§ **REQUIREMENT**:
Lines in the listing below containing the string "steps" are to be identified and copied.

════════════════════

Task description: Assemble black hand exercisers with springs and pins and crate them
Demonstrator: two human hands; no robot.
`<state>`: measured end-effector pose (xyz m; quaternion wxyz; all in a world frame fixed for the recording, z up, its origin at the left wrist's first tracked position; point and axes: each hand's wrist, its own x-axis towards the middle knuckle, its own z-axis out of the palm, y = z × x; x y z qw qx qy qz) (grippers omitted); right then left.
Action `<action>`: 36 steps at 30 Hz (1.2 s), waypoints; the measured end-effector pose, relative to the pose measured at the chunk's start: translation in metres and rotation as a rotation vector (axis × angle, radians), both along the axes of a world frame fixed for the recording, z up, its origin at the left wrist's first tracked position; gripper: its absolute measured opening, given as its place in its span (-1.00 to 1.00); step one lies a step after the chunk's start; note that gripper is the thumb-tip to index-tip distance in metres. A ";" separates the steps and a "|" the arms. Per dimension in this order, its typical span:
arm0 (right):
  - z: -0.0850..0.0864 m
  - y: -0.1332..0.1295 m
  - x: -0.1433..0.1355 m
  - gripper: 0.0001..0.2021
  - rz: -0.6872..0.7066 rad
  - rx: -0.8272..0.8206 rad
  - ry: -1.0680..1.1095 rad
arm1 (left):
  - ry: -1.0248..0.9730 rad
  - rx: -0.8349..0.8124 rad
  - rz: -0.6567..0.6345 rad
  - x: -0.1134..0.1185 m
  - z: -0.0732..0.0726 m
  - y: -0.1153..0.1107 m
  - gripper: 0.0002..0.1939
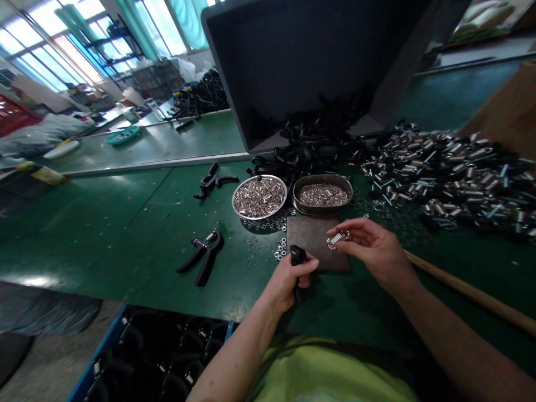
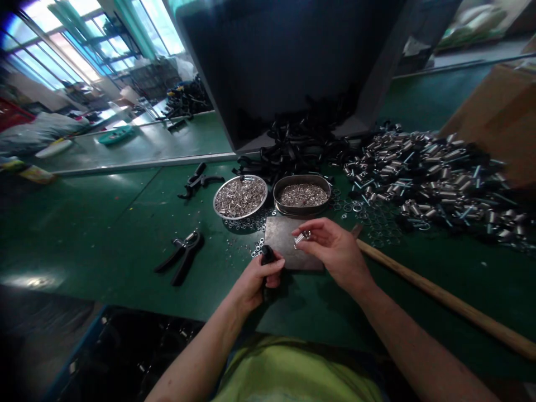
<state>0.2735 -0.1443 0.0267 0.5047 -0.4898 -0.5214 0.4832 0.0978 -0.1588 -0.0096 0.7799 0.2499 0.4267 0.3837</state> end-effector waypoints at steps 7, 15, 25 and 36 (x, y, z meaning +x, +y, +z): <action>0.010 -0.008 -0.013 -0.75 0.110 -0.042 0.031 | -0.140 -0.086 -0.055 0.012 -0.002 0.001 -0.60; 0.009 -0.006 -0.012 -0.80 0.162 -0.071 -0.004 | -0.192 -0.090 -0.069 0.016 -0.002 0.001 -0.62; -0.001 0.006 0.008 -0.76 -0.039 -0.005 0.014 | 0.224 0.154 0.029 0.008 -0.007 0.011 -0.73; -0.023 0.017 0.055 -0.69 -0.401 -0.064 0.221 | 1.294 1.112 -0.382 0.049 0.009 0.071 -0.78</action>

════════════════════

§ **EXERCISE RESULT**:
Action `<action>`: 36 steps at 30 Hz (1.2 s), waypoints; the measured end-effector pose, relative to the pose measured at the chunk's start: translation in metres and rotation as a rotation vector (axis × angle, radians), both along the axes of a world frame fixed for the recording, z up, its origin at the left wrist's first tracked position; gripper: its absolute measured opening, given as its place in its span (-1.00 to 1.00); step one lies a step after the chunk's start; note that gripper is the thumb-tip to index-tip distance in metres. A ";" separates the steps and a "|" the arms. Per dimension in this order, its typical span:
<state>0.2735 -0.1443 0.0267 0.5047 -0.4898 -0.5214 0.4832 0.0978 -0.1588 -0.0096 0.7799 0.2499 0.4267 0.3837</state> end-effector waypoints at steps 7, 15, 25 and 36 (x, y, z meaning +x, +y, +z): <action>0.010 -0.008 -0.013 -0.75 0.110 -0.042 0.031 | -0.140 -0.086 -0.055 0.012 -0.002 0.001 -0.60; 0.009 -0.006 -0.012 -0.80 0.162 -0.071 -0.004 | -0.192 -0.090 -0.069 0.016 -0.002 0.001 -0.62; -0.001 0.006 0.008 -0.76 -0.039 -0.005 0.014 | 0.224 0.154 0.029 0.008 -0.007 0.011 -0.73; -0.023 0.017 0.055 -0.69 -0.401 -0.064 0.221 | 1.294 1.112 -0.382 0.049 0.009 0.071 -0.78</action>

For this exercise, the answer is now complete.